WHAT YOU WILL DO:
Copy exactly the stretch of data below from the line with "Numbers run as" through the line with "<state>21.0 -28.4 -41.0", including both of those lines.

MATERIAL PROVIDED:
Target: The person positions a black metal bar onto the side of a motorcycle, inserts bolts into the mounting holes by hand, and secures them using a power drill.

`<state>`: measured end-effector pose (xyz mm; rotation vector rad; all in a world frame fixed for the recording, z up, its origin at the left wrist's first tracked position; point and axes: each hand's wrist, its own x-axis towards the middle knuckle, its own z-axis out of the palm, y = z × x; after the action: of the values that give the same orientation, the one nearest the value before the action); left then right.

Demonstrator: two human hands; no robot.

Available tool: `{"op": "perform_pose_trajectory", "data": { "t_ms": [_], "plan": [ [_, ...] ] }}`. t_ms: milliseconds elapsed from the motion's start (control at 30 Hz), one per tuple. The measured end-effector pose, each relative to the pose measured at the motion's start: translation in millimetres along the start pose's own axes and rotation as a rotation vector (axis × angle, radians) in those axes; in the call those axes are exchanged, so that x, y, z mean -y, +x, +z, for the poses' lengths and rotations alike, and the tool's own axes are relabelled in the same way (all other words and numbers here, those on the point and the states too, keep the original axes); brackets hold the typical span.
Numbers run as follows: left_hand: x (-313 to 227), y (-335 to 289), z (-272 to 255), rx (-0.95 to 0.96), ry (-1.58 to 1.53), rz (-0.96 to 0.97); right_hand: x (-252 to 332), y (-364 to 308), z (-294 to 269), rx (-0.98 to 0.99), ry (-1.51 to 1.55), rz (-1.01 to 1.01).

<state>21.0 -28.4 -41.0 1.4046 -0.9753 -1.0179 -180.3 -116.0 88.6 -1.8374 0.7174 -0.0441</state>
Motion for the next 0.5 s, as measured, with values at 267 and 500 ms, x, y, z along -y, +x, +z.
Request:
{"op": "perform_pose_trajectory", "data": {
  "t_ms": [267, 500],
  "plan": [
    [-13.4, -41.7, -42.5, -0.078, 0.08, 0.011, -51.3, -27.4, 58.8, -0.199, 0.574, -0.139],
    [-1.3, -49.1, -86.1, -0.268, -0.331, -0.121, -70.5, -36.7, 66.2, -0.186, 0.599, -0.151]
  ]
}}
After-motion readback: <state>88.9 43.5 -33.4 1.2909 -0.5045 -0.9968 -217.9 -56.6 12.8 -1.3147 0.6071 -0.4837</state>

PROBLEM SOLUTION:
Numbers run as follows: left_hand: x (-313 to 227), y (-335 to 289), z (-272 to 255), rx (-0.95 to 0.96), ry (-1.58 to 1.53), rz (-0.96 to 0.97); right_hand: x (-252 to 332), y (-364 to 308), z (-294 to 269), rx (-0.98 to 0.99), ry (-1.51 to 1.55), rz (-1.01 to 1.01).

<state>21.0 -28.4 -41.0 1.4046 -0.9753 -1.0179 -180.3 -116.0 88.6 -1.8374 0.7174 -0.0441</state>

Nothing further is needed for the answer.